Esta es la forma más común de intoxicación en poblaciones expuestas a través del agua y los alimentos. Los efectos son insidiosos y se desarrollan a lo largo de años, afectando a casi todos los sistemas del cuerpo.

  • Piel: Es uno de los primeros órganos en mostrar signos. Aparecen cambios en la pigmentación, engrosamiento de la piel en palmas y plantas (queratosis) y lesiones cutáneas.
  • Cáncer: El arsénico inorgánico está clasificado como un carcinógeno de Grupo 1 por la IARC. Está fuertemente asociado con el desarrollo de cáncer de piel, vejiga y pulmón. También hay evidencia que lo relaciona con cáncer de hígado, riñón y próstata.
  • Enfermedades Cardiovasculares: Aumenta el riesgo de hipertensión, cardiopatías y la "Enfermedad del Pie Negro", una gangrena severa de las extremidades observada en poblaciones con alta exposición en Taiwán.
  • Otros Efectos: La exposición crónica también se ha relacionado con la diabetes tipo 2, problemas neurológicos (neurotoxicidad), y efectos adversos en el desarrollo fetal e infantil.

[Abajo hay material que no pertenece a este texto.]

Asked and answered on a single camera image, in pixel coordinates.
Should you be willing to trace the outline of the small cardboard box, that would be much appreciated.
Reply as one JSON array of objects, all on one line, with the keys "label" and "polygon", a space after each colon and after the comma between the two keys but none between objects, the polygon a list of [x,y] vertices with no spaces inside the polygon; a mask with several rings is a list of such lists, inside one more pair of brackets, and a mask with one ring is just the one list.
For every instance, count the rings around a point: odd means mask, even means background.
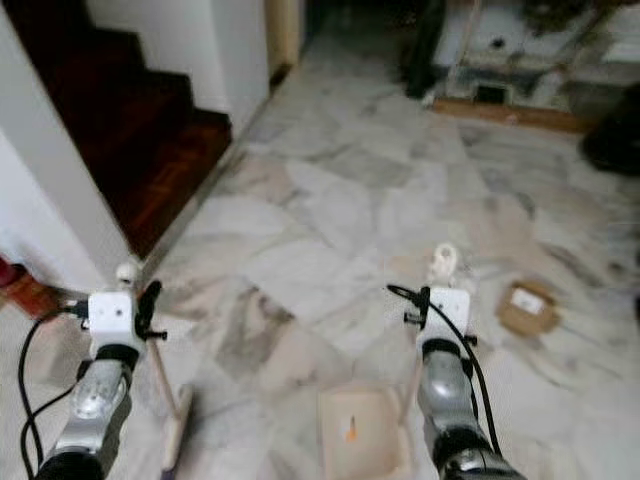
[{"label": "small cardboard box", "polygon": [[520,337],[539,337],[561,324],[556,298],[547,287],[530,280],[516,280],[500,297],[495,316],[500,325]]}]

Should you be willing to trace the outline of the beige door frame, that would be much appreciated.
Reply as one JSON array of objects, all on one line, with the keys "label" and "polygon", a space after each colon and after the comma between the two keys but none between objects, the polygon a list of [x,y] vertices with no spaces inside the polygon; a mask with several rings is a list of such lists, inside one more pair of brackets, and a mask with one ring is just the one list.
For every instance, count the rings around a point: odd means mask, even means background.
[{"label": "beige door frame", "polygon": [[300,61],[305,44],[306,0],[265,0],[269,84],[278,86]]}]

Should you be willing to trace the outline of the beige broom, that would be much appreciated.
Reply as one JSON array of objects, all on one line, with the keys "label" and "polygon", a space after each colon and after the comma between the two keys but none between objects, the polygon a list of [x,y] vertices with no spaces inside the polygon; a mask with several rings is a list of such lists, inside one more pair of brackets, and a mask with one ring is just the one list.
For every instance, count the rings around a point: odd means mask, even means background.
[{"label": "beige broom", "polygon": [[[134,329],[136,329],[137,335],[138,296],[136,298],[136,306],[134,306]],[[180,452],[182,452],[182,445],[184,439],[186,439],[186,428],[193,404],[193,392],[189,387],[175,389],[173,384],[170,383],[168,370],[166,370],[163,356],[160,353],[159,342],[160,339],[145,340],[145,344],[148,347],[148,358],[150,358],[151,364],[154,366],[157,389],[163,393],[166,408],[168,408],[164,429],[163,460],[160,462],[160,474],[157,480],[177,480]]]}]

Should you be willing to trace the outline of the beige long-handled dustpan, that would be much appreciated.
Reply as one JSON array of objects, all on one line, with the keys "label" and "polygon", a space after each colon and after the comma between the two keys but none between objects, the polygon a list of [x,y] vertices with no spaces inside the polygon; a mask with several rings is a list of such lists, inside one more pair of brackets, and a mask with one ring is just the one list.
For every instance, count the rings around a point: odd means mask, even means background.
[{"label": "beige long-handled dustpan", "polygon": [[356,379],[317,398],[325,480],[411,480],[411,412],[422,375],[420,330],[404,321],[411,303],[381,288],[394,302],[388,355],[357,367]]}]

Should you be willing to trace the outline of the dark wooden staircase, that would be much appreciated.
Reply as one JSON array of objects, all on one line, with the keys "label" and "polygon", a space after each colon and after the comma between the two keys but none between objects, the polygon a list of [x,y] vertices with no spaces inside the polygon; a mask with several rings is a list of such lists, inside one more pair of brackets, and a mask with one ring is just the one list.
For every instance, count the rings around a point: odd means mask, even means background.
[{"label": "dark wooden staircase", "polygon": [[86,0],[1,0],[56,114],[131,252],[150,255],[232,141],[186,74],[146,67],[136,33],[91,22]]}]

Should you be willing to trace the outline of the white weathered cabinet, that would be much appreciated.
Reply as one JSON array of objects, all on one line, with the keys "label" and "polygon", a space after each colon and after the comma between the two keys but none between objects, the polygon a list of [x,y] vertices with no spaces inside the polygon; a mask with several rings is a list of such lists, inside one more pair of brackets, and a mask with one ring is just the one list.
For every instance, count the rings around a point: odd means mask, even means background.
[{"label": "white weathered cabinet", "polygon": [[585,133],[640,87],[640,0],[431,0],[433,113]]}]

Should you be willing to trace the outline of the black bag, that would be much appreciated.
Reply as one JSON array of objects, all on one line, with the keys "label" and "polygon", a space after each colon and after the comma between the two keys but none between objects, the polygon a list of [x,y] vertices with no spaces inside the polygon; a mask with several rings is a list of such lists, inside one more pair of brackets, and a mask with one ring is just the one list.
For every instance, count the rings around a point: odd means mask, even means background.
[{"label": "black bag", "polygon": [[640,97],[605,115],[582,138],[581,151],[595,169],[640,178]]}]

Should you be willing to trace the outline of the tall black object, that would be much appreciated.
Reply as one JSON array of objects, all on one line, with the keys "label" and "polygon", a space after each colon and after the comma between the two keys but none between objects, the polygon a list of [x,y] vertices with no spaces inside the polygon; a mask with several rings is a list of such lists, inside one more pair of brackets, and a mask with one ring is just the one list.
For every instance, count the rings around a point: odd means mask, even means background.
[{"label": "tall black object", "polygon": [[401,79],[404,95],[422,99],[436,82],[433,59],[445,23],[445,0],[422,4],[413,23],[415,31],[401,59]]}]

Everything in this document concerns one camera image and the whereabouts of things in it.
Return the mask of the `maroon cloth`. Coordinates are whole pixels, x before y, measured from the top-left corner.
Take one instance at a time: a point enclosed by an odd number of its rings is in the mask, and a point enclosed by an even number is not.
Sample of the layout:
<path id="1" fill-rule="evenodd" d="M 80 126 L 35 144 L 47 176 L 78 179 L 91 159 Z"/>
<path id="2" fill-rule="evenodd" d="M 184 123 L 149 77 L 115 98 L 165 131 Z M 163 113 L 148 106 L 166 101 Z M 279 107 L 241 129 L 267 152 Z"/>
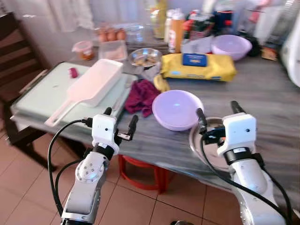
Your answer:
<path id="1" fill-rule="evenodd" d="M 131 91 L 124 103 L 124 109 L 126 109 L 128 113 L 141 111 L 144 118 L 148 117 L 152 114 L 154 99 L 156 99 L 159 94 L 161 94 L 161 92 L 156 89 L 152 82 L 145 79 L 134 81 L 131 86 Z"/>

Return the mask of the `yellow kitchen wipes pack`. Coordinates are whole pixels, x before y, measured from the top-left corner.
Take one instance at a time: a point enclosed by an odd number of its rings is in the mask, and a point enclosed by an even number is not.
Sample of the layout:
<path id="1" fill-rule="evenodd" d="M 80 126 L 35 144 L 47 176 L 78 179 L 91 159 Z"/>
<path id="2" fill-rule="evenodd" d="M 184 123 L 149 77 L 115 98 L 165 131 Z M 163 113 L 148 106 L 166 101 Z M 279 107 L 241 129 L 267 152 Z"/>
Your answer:
<path id="1" fill-rule="evenodd" d="M 162 56 L 160 73 L 165 78 L 229 82 L 237 70 L 227 54 L 172 53 Z"/>

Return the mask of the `yellow banana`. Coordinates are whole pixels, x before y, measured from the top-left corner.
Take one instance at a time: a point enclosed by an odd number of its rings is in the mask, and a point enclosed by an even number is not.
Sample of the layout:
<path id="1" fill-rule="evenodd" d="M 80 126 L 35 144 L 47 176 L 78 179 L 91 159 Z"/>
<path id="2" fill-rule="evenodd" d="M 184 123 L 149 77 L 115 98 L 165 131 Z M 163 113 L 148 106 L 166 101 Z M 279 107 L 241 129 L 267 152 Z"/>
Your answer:
<path id="1" fill-rule="evenodd" d="M 162 75 L 155 76 L 153 79 L 153 84 L 155 88 L 160 92 L 166 92 L 171 90 L 170 85 Z"/>

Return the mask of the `clear plastic container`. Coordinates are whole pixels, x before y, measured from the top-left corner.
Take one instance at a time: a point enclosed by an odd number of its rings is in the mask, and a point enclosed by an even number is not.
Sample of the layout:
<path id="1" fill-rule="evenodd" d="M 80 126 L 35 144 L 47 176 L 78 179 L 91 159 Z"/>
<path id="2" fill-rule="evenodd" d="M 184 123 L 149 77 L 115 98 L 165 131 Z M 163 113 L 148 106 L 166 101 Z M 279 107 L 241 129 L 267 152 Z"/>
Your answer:
<path id="1" fill-rule="evenodd" d="M 99 43 L 98 55 L 100 59 L 123 62 L 128 56 L 126 42 L 116 40 Z"/>

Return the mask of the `small orange box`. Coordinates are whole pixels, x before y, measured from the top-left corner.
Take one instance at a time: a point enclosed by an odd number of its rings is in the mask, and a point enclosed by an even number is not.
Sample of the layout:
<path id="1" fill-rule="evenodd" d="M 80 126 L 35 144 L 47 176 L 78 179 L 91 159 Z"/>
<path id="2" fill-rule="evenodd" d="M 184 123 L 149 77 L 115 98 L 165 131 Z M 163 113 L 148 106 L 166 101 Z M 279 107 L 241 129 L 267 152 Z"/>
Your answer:
<path id="1" fill-rule="evenodd" d="M 264 45 L 261 48 L 261 57 L 266 60 L 277 61 L 278 51 L 276 45 Z"/>

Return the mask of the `glass bowl with food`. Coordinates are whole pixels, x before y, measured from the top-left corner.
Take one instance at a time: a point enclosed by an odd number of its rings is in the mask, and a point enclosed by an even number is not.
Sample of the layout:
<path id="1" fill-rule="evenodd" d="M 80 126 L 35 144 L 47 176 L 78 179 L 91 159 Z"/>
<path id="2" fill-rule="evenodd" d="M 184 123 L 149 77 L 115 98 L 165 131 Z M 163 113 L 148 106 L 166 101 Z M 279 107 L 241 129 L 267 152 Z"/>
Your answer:
<path id="1" fill-rule="evenodd" d="M 140 48 L 131 52 L 127 58 L 133 66 L 150 68 L 162 61 L 163 54 L 157 49 Z"/>

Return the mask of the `small lidded plastic cup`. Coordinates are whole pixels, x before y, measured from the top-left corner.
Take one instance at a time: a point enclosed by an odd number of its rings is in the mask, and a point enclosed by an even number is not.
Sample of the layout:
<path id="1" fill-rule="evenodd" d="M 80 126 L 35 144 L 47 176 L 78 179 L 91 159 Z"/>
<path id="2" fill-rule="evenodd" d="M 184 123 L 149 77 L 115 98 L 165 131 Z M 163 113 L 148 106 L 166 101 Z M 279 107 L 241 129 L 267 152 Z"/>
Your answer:
<path id="1" fill-rule="evenodd" d="M 72 52 L 81 60 L 92 60 L 95 56 L 92 41 L 80 41 L 73 45 Z"/>

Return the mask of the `pale green tray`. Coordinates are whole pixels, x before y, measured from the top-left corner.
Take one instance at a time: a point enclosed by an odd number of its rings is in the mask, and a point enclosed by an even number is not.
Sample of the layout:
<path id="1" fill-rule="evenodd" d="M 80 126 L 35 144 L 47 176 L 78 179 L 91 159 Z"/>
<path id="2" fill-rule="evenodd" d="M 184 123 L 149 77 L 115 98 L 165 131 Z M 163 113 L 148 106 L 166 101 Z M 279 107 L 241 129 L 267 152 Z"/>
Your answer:
<path id="1" fill-rule="evenodd" d="M 28 91 L 22 94 L 12 105 L 13 119 L 24 126 L 37 127 L 39 129 L 51 129 L 45 122 L 49 116 L 58 109 L 67 98 L 67 90 L 75 79 L 69 75 L 69 69 L 75 68 L 82 76 L 87 66 L 81 66 L 70 62 L 62 62 L 54 66 L 51 71 L 41 77 Z M 53 129 L 59 129 L 66 123 L 96 114 L 103 113 L 107 107 L 112 108 L 112 116 L 118 117 L 123 112 L 126 101 L 135 76 L 123 73 L 114 87 L 104 96 L 95 107 L 79 103 L 69 111 Z"/>

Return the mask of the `clear plastic bag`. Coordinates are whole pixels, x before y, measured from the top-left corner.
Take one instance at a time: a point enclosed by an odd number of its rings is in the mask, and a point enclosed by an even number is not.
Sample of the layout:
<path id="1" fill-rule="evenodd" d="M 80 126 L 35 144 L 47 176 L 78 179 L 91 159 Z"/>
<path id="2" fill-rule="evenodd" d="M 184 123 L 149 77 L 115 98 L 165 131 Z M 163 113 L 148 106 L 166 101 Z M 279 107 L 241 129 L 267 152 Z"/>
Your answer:
<path id="1" fill-rule="evenodd" d="M 213 36 L 188 40 L 181 45 L 182 53 L 207 54 L 212 53 Z"/>

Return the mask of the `brown egg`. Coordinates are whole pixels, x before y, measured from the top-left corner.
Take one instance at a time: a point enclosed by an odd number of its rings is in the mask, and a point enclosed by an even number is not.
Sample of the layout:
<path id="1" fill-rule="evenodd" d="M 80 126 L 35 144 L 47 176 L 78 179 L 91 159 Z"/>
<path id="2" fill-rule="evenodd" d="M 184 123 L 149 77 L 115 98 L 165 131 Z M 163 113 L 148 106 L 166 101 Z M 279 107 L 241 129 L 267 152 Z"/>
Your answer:
<path id="1" fill-rule="evenodd" d="M 98 42 L 99 43 L 103 43 L 103 42 L 108 41 L 107 32 L 104 29 L 98 29 L 97 30 L 97 36 L 98 36 Z"/>
<path id="2" fill-rule="evenodd" d="M 115 36 L 117 40 L 122 40 L 125 41 L 126 40 L 126 32 L 124 31 L 124 29 L 119 29 L 115 32 Z"/>
<path id="3" fill-rule="evenodd" d="M 105 32 L 106 40 L 107 41 L 116 41 L 118 40 L 117 38 L 117 30 L 114 30 L 114 28 L 109 28 Z"/>

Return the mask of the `white kitchen appliance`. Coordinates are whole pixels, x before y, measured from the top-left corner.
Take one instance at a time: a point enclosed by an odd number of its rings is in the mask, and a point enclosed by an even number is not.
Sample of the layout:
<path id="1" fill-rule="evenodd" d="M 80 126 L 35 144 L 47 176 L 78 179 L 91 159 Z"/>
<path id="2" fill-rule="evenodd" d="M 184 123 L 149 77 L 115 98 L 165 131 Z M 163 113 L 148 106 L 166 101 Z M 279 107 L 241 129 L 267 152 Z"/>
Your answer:
<path id="1" fill-rule="evenodd" d="M 294 21 L 293 28 L 279 51 L 281 62 L 289 79 L 300 87 L 300 14 Z"/>

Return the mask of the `dark blue jar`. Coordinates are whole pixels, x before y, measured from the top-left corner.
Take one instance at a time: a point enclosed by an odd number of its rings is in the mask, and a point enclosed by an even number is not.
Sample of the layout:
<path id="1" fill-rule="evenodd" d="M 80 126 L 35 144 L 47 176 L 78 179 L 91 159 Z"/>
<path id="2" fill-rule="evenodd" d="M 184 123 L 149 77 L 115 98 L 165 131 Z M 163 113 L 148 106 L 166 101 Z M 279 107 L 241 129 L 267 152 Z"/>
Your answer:
<path id="1" fill-rule="evenodd" d="M 233 11 L 215 11 L 216 17 L 216 36 L 233 34 Z"/>

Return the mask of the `red and green food package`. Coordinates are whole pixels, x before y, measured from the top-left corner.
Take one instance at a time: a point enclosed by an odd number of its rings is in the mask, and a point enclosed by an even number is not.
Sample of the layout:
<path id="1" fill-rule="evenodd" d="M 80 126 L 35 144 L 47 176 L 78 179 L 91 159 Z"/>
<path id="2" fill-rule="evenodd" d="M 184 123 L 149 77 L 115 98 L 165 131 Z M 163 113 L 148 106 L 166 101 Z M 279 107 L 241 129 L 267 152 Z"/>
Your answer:
<path id="1" fill-rule="evenodd" d="M 188 42 L 210 36 L 215 24 L 216 18 L 214 15 L 200 14 L 197 11 L 192 11 L 187 15 L 186 21 L 183 24 L 183 41 Z"/>

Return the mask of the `yellow oil bottle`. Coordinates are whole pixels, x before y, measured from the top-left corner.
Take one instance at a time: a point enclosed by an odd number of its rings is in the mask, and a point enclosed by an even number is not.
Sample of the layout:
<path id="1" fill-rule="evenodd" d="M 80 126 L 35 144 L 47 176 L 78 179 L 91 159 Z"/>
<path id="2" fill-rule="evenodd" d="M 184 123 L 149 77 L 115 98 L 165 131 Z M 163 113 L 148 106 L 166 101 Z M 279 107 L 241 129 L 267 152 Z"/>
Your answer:
<path id="1" fill-rule="evenodd" d="M 164 39 L 165 20 L 167 11 L 167 0 L 149 0 L 148 11 L 150 13 L 150 22 L 152 24 L 153 36 L 156 39 Z"/>

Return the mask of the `white curtain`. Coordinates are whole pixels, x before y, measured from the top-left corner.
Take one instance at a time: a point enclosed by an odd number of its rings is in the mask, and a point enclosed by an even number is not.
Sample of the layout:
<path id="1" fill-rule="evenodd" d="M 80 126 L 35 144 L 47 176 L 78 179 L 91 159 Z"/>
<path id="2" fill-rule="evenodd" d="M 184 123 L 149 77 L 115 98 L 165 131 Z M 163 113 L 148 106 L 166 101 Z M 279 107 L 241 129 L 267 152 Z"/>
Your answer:
<path id="1" fill-rule="evenodd" d="M 13 0 L 24 18 L 35 18 L 53 32 L 94 30 L 90 0 Z"/>

Estrategias Prácticas para Reducir tu Exposición

Aunque la presencia de arsénico en el medio ambiente es un problema complejo que requiere políticas de salud pública y regulación ambiental, existen medidas que podemos tomar a nivel individual para minimizar nuestra ingesta.

  1. Cocina el arroz de forma inteligente: Varios estudios han demostrado que el método de cocción influye enormemente en el contenido final de arsénico. La forma más efectiva es lavar el arroz varias veces y luego cocinarlo con una alta proporción de agua (aproximadamente 6 a 10 partes de agua por 1 de arroz), como si fuera pasta. Al finalizar, escurre completamente el agua sobrante. Este método puede reducir el contenido de arsénico inorgánico hasta en un 50-60%.
  2. Diversifica tus granos: No dependas exclusivamente del arroz como tu principal fuente de carbohidratos. Alterna con otros granos que tienen niveles mucho más bajos de arsénico, como la quinua, el mijo, el bulgur o el amaranto.
  3. Varía tu dieta: Una dieta rica y variada no solo es más nutritiva, sino que también evita la sobreexposición a un contaminante específico de un solo tipo de alimento.
  4. Modera el consumo de productos específicos: Limita el consumo de jugo de manzana (que puede contener arsénico por los pesticidas usados en el pasado) y de algas marinas, especialmente la variedad hijiki.
  5. Filtra el agua si vives en una zona de riesgo: Si hay sospechas de contaminación en tu suministro de agua, utiliza sistemas de filtración certificados para la eliminación de arsénico, como los de ósmosis inversa.

Preguntas Frecuentes sobre el Arsénico

  • ¿Es seguro seguir comiendo arroz?

    Sí, pero con moderación y aplicando técnicas de cocción que reduzcan su contenido de arsénico. Es un alimento nutritivo, y el riesgo proviene de un consumo muy elevado y constante sin tomar precauciones.

  • ¿El arsénico se destruye al cocinar?

    No, el arsénico es un elemento químico y no se destruye con el calor. De hecho, algunos procesos de cocción pueden transformar formas menos tóxicas en otras más peligrosas. Sin embargo, cocinar en abundante agua ayuda a lixiviarlo (extraerlo) del alimento hacia el agua, que luego se desecha.

  • ¿Los alimentos orgánicos tienen menos arsénico?

    No necesariamente. El arsénico está presente de forma natural en el suelo y el agua, por lo que tanto los cultivos orgánicos como los convencionales pueden absorberlo. La certificación orgánica se refiere al no uso de pesticidas y fertilizantes sintéticos, no a la ausencia de contaminantes naturales del suelo.

  • ¿Cómo puedo saber si el agua de mi zona está contaminada?

    Puedes contactar a la autoridad sanitaria local o a la empresa de suministro de agua para solicitar los informes de calidad. En zonas rurales o con pozos privados, es recomendable realizar análisis periódicos en laboratorios certificados.

En conclusión, el arsénico es un contaminante natural cuya presencia en nuestra cadena alimentaria representa un desafío para la salud pública global. Si bien la responsabilidad de garantizar agua y alimentos seguros recae en los gobiernos y las agencias reguladoras, la concienciación y la adopción de prácticas dietéticas y de cocina más seguras son herramientas poderosas que todos podemos utilizar para proteger nuestra salud y la de nuestras familias.